Ain’t Nothin’ But a Sandwich

“Fred, you have to believe, we want to help you.”

“That’s what you keep telling me.”

“The Army, if nothing else, takes care of its own.”

“That’s what you say. I say they’re sticking me with a head-shrinker because I’m a problem they don’t want to deal with.”

“Fred, don’t think of me as…you seem to approach this with the idea that these therapy sessions are some kind of punishment. I’m not here to punish you. I’m here to assist you.”

“And are you going to make people respect me? Are you going to make the insults stop? Are you going to make people quit treating me like shit?”

“I can’t control what other people do, Fred. I can only help you deal with what they do.”

“I’m a hero, goddamn it. I served my country when it called.”

“No one’s disputing that you served your country, Fred.”

“Tell that to the kids at the airport who spit on me when I came home.”

“It was just the one kid, wasn’t it, Fred?”

“That’s not the point.”

“And he was four months old.”

“I don’t see what difference that makes.”

“He didn’t really spit on you so much as he spit up on you.”

“Look, I don’t want to hash over more of your psychobabble theories. Like how you ‘explained’ those protestors calling me a baby-killer.”

“Fred, you have to at least consider the possiblity they weren’t referring to you.”

“The shouted it right at me. They had signs that said BABY KILLER.”

“But you were walking past an abortion clinic. They didn’t follow you to the Subway.”

“I know who they were talking about.”

“Well, what can we learn from the recent violent incidents in your life? The Veteran’s Administration can only help you so much if you’re constantly going to be in trouble with the police like that.”

“Look, doctor. The U.S. Army trained me to be a killer. They taught me to go over there and exterminate those people. They built a highly efficient weapon and aimed it at Vietnam, and now they expect me to just shut off? I’m a man, not a tool.”

“So, was the man who ran the laundromat. And you probably hurt his feelings, as well as his jaw, when you punched him in the face.”

“He provoked me.”

“He told you that you had to have a ticket to get your comforter back.

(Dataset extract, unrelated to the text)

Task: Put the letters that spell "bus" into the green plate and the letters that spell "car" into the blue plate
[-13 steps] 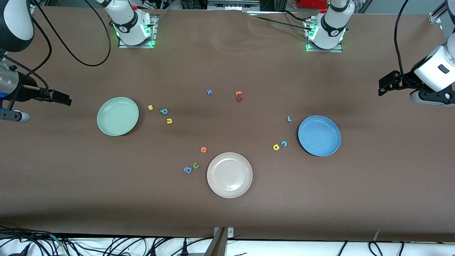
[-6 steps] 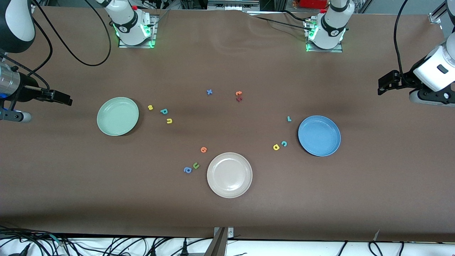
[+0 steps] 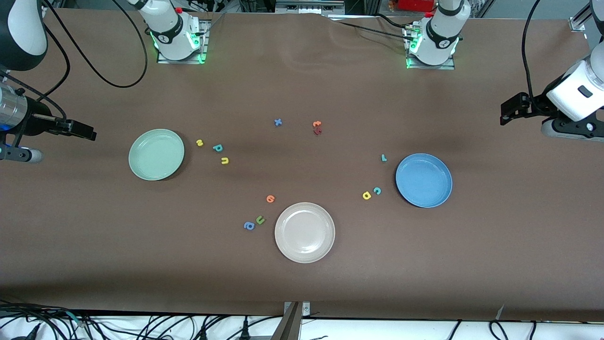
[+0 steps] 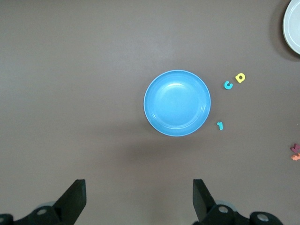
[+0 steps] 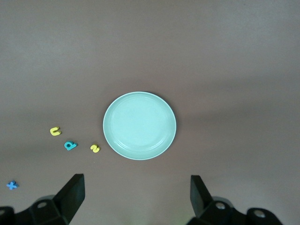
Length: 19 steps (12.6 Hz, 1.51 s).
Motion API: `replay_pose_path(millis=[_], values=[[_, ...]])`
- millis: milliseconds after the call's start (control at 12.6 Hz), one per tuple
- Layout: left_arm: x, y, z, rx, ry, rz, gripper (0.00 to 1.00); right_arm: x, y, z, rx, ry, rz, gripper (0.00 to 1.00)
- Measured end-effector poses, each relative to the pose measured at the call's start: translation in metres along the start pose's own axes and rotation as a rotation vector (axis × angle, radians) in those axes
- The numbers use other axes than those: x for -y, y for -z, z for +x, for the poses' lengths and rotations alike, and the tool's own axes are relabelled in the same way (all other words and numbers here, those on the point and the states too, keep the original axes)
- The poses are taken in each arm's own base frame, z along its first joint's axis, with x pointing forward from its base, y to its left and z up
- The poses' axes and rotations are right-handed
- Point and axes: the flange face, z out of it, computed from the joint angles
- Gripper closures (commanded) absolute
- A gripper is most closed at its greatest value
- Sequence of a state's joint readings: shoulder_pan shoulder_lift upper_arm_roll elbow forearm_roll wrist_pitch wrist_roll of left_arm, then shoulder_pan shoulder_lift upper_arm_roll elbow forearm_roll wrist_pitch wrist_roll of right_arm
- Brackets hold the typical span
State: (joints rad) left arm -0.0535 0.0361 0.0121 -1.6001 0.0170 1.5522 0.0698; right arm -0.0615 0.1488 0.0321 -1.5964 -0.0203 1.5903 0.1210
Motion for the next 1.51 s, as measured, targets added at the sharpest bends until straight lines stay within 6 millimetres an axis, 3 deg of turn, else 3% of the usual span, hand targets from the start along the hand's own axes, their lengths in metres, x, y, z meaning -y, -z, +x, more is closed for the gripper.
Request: replay_pose_path(millis=[555,634,872,1109,1268,1506], values=[[-0.001,0.009,0.002,-0.016,-0.002,0.001,0.0,0.002,-0.001,0.0,0.002,-0.018,0.0,0.01],[-0.003,0.003,0.005,-0.002,-0.007,0.001,0.0,0.008,-0.001,-0.001,0.003,-0.04,-0.001,0.01],[-0.026,-0.035,0.022,0.085,-0.042,-0.001,0.0,0.056,-0.004,-0.01,0.009,-0.112,-0.003,0.01],[-0.041,-0.072,0.042,0.134,-0.064,-0.017,0.0,0.121,-0.028,-0.026,0.021,-0.202,-0.012,0.01],[-0.06,-0.105,0.061,0.141,-0.075,-0.028,0.0,0.158,-0.065,-0.036,0.013,-0.244,-0.01,0.01],[-0.119,-0.173,0.086,0.179,0.019,-0.001,0.01,0.182,-0.134,-0.048,0.009,-0.255,-0.005,0.01]])
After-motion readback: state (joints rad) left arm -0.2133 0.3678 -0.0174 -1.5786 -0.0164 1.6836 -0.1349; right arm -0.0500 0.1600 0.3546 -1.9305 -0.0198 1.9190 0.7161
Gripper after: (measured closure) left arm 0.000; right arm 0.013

That’s not really worth wrapping a wire hanger around his neck over.”

“You don’t understand. Those people, they’re all the same to me. Uncle Sam didn’t teach me to differentiate between the good Vietnamese who run laundries and the bad Vietnamese who execute civilians. When the flashbacks hit me, I just want to take them all out. I can’t distinguish between these fine points like you civilians.”

“Fred, I don’t want to seem like I’m contradicting you, but you were a supply clerk in the Army.”

“A front line supply clerk. I was out there in the thick of it. I was giving blankets and shaving mirrors to the Green Berets.”

“Well, the other thing, Fred, is that you served from 1990 to 1998.”

“So?”

“Well, we weren’t at war with Vietnam in the ’90s.”

“Oh, sure. They didn’t call it a war. They called it a ‘police action’ to keep their dirty hands clean. Well, I don’t care if it was declared or not, I know what I…”

“No, I mean to say that the Vietnam War ended in 1973.”

“Uh…”

“There hadn’t been any fighting for almost twenty years by the time you joined up. You weren’t even in country most of the time. You served most of your hitch in the Philippines.  You won a prize for water skiing.”

“Well…”

“Yes, Fred?”

“It wasn’t easy. Where’s my goddamn parade?”